Was macht dein PC genau?
Dreht er irgendwie auf oder so? Oder zeigt er nur die Sanduhr und danach ist alles wieder wie vorher?
Vielleicht hilft's was, wenn du mal nen anderen Garfikkartentreiber verwenden würdest...

Probier's doch nochmal mit der 8600 GT zu starten, wenn das geht, liegt das Startproblem ja bei der anderen Grafikkarte. Sonst weiß ich leider auch nicht weiter...  


Gruß,
Kepi007


----------



## True Monkey (14. Dezember 2008)

Schau mal ob nachdem du kein bild mehr siehst(nach der Sanduhr) grid noch im task manager an ist.
Wenn das der fall ist ändere deine Monitor Auflösung und probier es dann noch mal.


----------



## aurionkratos (14. Dezember 2008)

Ich habe letztens bei mir just for fun die GRID-Demo installiert. War genau das selbe Phänomen: Grid taucht kurz im Taskmanager auf, die Sanduhr erscheint, dann ging sofort wieder aus.

Ich benutze Vista x64.


----------



## BeetleatWar1977 (14. Dezember 2008)

Dmarc3456 schrieb:


> Hallo Leute,
> 
> bei mir startet Grid nicht mehr. Ich hab das Spiel so ziemlich seit Release und "damals" lief es auch ohne Probleme. Als ich es aber vor kurzem wieder spielen wollte, startete das Spiel nicht mal. Es erscheint ganz kurz die Sanduhr und danach geht nichts weiter. Auch Neuinstallation hilft nicht.
> Ich hab keine Ahnung was ich noch versuchen soll.
> ...


 
Lösch mal die 2 Hardware....XML unter eigene Dateien/Codemasters/Grid , wenn das nicht hilft installier mal nhancer und schau ob HDR auf enabled steht. Das Problem habe ich mit jedem neuen Treiber


----------



## Dmarc3456 (15. Dezember 2008)

Also....

Ich hab auf dem selben Rechner xp x32 und Vista x64. 
Habs jetz auch mal unter Vista (erst seit kurzem auf dem PC und noch kaum andere Programme drauf) installiert und exakt das selbe Problem. 
Grid erschient nicht mal im Taskmanager 
Die XML datein zu löschen hat auch keinen erfolg gebracht und meine alte Graka hab ich verkauft, kanns also leider nicht mehr mit ihr versuchen. Jetzt versuch ich mal das mit dem nhancer und hoffe dass es klappt.


----------



## Speedi (16. Dezember 2008)

Du könntest auch mal probieren, ob es was bringt, wenn du einen anderen Treiber der Grafikkarte verwendest, wer weiß, vielleichtz ist da ja auch ein Problerm mit...
Welchen nutzt du denn zurzeit? Der 180.48 ist der neueste!
Hier der Link auf die Treiber-Downloadseite:
GeForce Release 180

Hoffentlich klappt's, ich habe sonst auch keine weiteren Ideen mehr... 


Gruß,
Kepi007


----------



## Dmarc3456 (19. Dezember 2008)

Mein derzeitiger Treiber ist der 180.48 (unter xp und Vista). Die Treiber vorher haben auch kein anderes Ergebnis geliefert - immer nur die Sanduhr  

falls sonst noch jemand ne Idee hat, würde ich mich freuen.

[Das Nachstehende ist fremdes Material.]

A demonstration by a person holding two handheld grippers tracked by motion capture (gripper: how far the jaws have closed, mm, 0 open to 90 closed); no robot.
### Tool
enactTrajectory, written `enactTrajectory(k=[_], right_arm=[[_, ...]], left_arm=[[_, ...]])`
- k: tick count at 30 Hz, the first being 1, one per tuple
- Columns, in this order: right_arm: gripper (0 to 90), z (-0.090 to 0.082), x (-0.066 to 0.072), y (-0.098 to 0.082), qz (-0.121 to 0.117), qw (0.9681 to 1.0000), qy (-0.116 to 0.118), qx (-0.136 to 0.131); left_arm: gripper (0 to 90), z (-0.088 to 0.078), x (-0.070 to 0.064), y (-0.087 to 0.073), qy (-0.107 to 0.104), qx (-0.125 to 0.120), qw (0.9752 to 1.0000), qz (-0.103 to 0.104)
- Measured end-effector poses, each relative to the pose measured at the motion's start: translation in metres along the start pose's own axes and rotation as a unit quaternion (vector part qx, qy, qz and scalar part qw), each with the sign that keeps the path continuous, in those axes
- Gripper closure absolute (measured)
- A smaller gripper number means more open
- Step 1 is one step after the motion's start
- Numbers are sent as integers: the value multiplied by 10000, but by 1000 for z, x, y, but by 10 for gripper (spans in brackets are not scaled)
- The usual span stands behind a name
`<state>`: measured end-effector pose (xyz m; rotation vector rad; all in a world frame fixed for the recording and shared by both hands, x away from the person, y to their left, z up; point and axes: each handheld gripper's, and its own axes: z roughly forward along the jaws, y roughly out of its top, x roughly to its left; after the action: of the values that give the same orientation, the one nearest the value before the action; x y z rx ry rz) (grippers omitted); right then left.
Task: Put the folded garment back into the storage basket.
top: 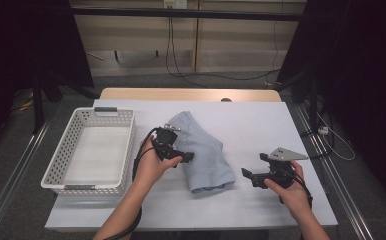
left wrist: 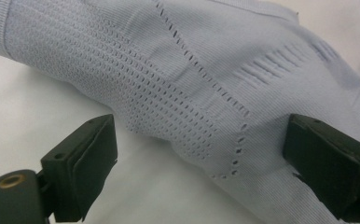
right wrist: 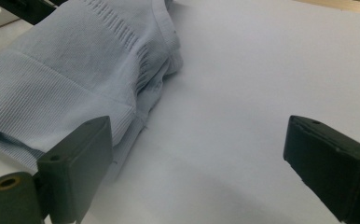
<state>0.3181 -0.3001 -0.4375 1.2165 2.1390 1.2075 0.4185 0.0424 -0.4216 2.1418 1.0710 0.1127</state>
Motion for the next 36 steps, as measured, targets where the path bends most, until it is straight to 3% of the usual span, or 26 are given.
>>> enactTrajectory(k=[13,29,36], right_arm=[[82,-4,1,-4,26,10000,-42,20],[82,-3,2,-2,-3,10000,-10,-10],[82,0,5,-1,-36,10000,26,4]], left_arm=[[92,9,1,-5,177,142,9996,-159],[101,10,4,-13,239,148,9993,-264],[184,9,1,-16,168,162,9992,-314]])
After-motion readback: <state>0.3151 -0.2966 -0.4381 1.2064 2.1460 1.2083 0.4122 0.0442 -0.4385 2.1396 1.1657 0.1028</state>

Muss ich mich bis dahin halt mit NfS Undercover "trösten"


----------



## Speedi (19. Dezember 2008)

Mal auf nem anderen Rechner versucht?
Evtl. vorher mal ne andere Grafikkarte testen!?
Leih dir doch einfach eine vom Kumpel oder so... Vielleicht hast du ja auch noch ne uralte rumliegen, hauptsache GRID kann kurz mal starten, falls überhaupt möglich.

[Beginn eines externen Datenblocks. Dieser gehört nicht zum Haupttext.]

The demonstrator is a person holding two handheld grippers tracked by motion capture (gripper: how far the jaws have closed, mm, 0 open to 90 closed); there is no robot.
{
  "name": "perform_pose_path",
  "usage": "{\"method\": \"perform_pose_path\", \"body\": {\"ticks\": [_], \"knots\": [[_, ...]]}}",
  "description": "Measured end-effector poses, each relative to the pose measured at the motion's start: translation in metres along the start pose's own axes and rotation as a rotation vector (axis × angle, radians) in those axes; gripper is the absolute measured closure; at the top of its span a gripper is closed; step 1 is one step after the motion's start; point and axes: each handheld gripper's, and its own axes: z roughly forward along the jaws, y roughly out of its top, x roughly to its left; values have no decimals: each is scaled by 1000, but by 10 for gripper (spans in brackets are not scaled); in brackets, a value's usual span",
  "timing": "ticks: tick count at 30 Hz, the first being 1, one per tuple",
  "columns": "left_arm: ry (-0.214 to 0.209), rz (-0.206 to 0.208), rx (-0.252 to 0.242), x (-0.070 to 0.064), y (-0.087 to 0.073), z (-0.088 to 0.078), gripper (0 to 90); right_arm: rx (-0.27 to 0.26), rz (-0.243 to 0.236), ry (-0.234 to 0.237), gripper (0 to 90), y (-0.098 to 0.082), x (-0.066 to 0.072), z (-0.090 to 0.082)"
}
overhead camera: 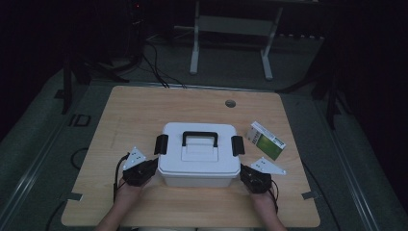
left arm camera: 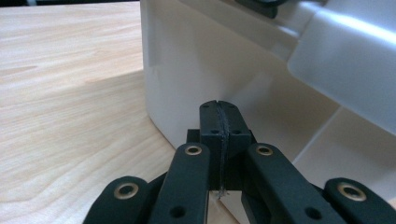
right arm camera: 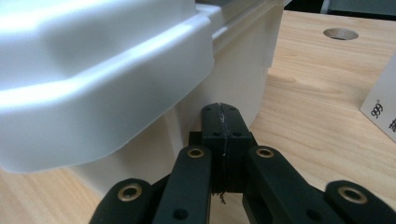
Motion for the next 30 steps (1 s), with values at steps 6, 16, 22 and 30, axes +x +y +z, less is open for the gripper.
{"method": "perform_pose_path", "body": {"ticks": [6, 16, 22, 30], "knots": [[-14, 10, 5, -6, -2, -4, 895, 1, 12, 6, 900, -4, 2, -8], [-31, 11, 4, -10, -6, -8, 895, 1, 11, 18, 900, -8, 4, -15], [-27, 10, 4, -8, -5, -7, 895, 4, 8, 17, 900, -5, 2, -12], [-29, 8, 14, -8, -3, -5, 894, 5, 9, 17, 900, -3, -2, -8]]}}
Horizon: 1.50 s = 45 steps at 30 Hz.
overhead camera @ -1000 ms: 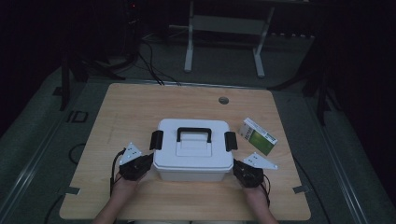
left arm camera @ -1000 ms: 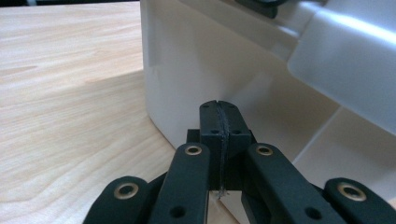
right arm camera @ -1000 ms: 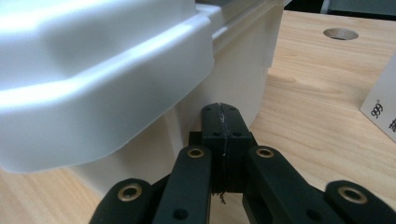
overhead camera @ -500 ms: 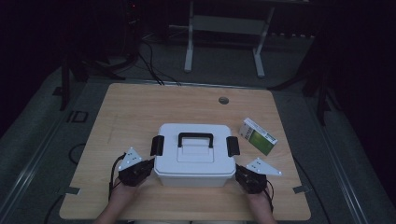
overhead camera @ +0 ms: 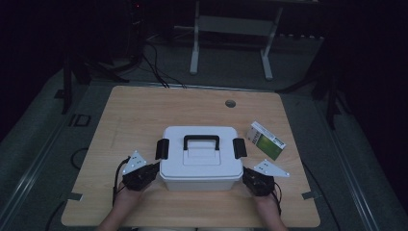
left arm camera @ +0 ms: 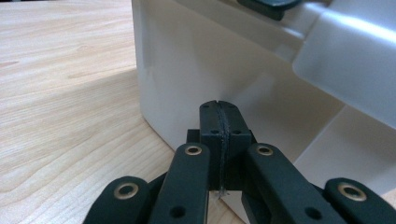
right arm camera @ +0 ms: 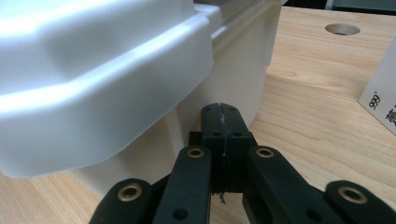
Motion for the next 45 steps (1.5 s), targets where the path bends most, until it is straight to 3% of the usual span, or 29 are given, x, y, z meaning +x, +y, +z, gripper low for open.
{"method": "perform_pose_path", "body": {"ticks": [9, 11, 15, 20, 24, 27, 33, 35, 41, 45], "knots": [[-10, 9, -1, 0, -1, -1, 890, -6, 2, -2, 900, -1, -2, 0], [-16, -6, -6, 3, -1, -1, 855, -13, 5, 0, 900, -2, -3, 0], [-42, 1, -5, 7, -1, -6, 792, -32, 0, 9, 864, -1, -6, -3], [-25, -5, 6, 11, -3, -10, 762, -31, -1, -19, 851, -2, -14, -7], [-16, -15, 40, 15, -5, -11, 670, -34, -4, -42, 802, -5, -22, -11], [-7, -19, 59, 16, -6, -12, 574, -40, -5, -46, 737, -6, -28, -15], [-29, -20, 117, 17, -9, -12, 400, -29, -8, -74, 513, -11, -35, -20], [-43, -21, 129, 17, -11, -12, 382, -27, -8, -87, 442, -13, -37, -21], [-40, -30, 146, 21, -15, -15, 302, -38, 26, -65, 205, -15, -46, -25], [-34, -45, 156, 26, -17, -19, 265, -34, 13, -59, 142, -17, -48, -28]]}}
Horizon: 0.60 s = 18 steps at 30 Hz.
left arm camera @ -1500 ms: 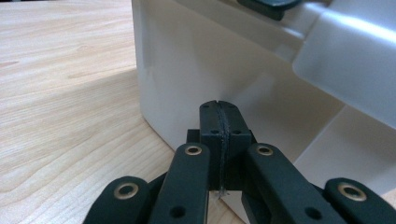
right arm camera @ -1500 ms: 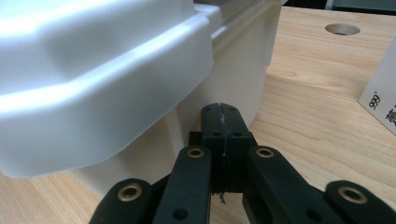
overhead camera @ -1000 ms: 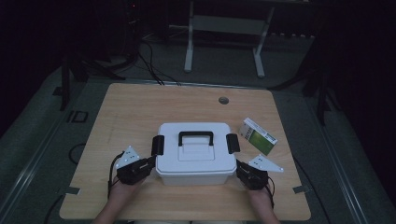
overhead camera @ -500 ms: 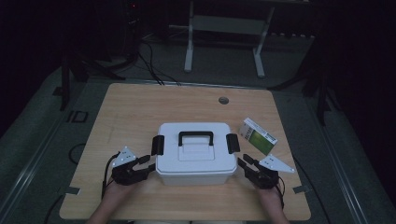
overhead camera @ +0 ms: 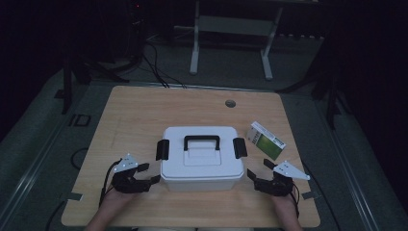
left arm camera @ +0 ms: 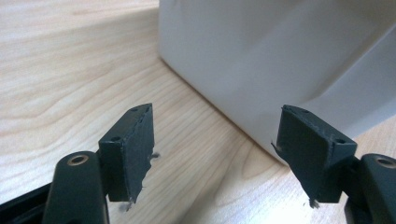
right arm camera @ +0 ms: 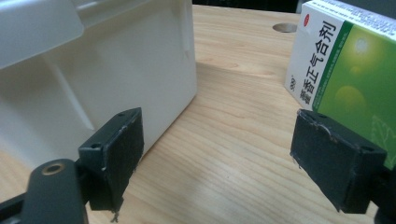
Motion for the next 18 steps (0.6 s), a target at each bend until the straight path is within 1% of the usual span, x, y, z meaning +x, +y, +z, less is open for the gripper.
{"method": "perform_pose_path", "body": {"ticks": [1, 2, 3, 4, 5, 6, 7, 8, 9, 10, 11, 12, 13, 14, 15, 16, 18], "knots": [[-6, -3, 5, 1, -1, -1, 263, -2, -3, 1, 131, -1, 0, -1], [11, -5, 8, 2, -2, -2, 252, 3, -10, -6, 135, -2, 0, -1], [12, -4, 12, 3, -3, -3, 198, 16, -14, -1, 133, -2, -1, -1], [9, -3, 22, 4, -4, -4, 180, 19, -10, 6, 134, -3, -2, -2], [36, -3, 21, 4, -5, -6, 171, 19, -6, 21, 135, -4, -4, -2], [34, -3, 25, 6, -7, -8, 144, 18, -17, 38, 135, -5, -5, -2], [33, -8, 30, 8, -8, -10, 144, 20, -33, 36, 135, -7, -6, -3], [49, -10, 31, 11, -11, -15, 144, 24, -50, 30, 135, -8, -7, -4], [49, -10, 31, 11, -11, -15, 143, 24, -50, 30, 135, -8, -7, -4], [35, -23, 35, 15, -13, -19, 143, 35, -71, 27, 135, -11, -9, -6], [35, -23, 35, 15, -13, -19, 143, 35, -71, 27, 135, -11, -9, -6], [17, -29, 43, 21, -16, -25, 143, 47, -68, 25, 135, -14, -11, -8], [17, -29, 43, 21, -16, -25, 143, 49, -61, 26, 135, -16, -13, -9], [21, -29, 47, 24, -18, -30, 143, 54, -57, 22, 135, -17, -14, -10], [21, -29, 47, 24, -18, -30, 143, 54, -57, 22, 135, -17, -14, -10], [22, -26, 58, 26, -20, -34, 143, 50, -47, 16, 135, -18, -17, -13], [18, -27, 60, 27, -20, -36, 144, 52, -44, 8, 135, -19, -19, -13]]}}
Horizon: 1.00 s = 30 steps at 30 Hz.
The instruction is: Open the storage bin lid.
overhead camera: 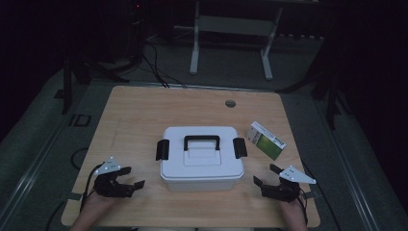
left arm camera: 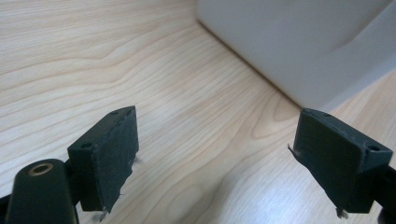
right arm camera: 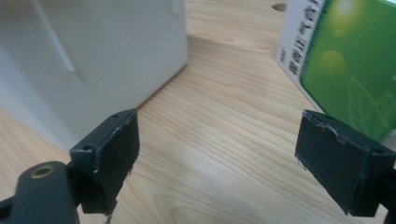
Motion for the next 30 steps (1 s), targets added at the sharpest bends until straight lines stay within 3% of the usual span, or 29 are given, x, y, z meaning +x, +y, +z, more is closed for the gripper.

Auf nem anderen Rechner mal probieren zu installieren, auch bei nem Freund, z.B....
Vielleicht ist ja auch was mit der DVD!? (Kann ich mir aber eigentlich nicht vorstellen...)


Gruß,
Kepi007


----------



## Dmarc3456 (20. Dezember 2008)

Ich habs jetzt noch mal unter Vista installiert und siehe da:
ES FUNKTIONIERT

Leider hats bisher unter XP noch nicht geklappt und ich zocke viel lieber mit XP als mit Vista


----------



## Speedi (21. Dezember 2008)

Hm...
Also was genau jetzt dahin geführt hat, dass es funktioniert, ist jetzt wohl nicht klar, aber unter Vista zu spielen ist doch eigentlich kein Unterschied als zum Spielen auf XP!? Denn Vista hat DX10 und nicht 9, das ist doch auch besser...?


----------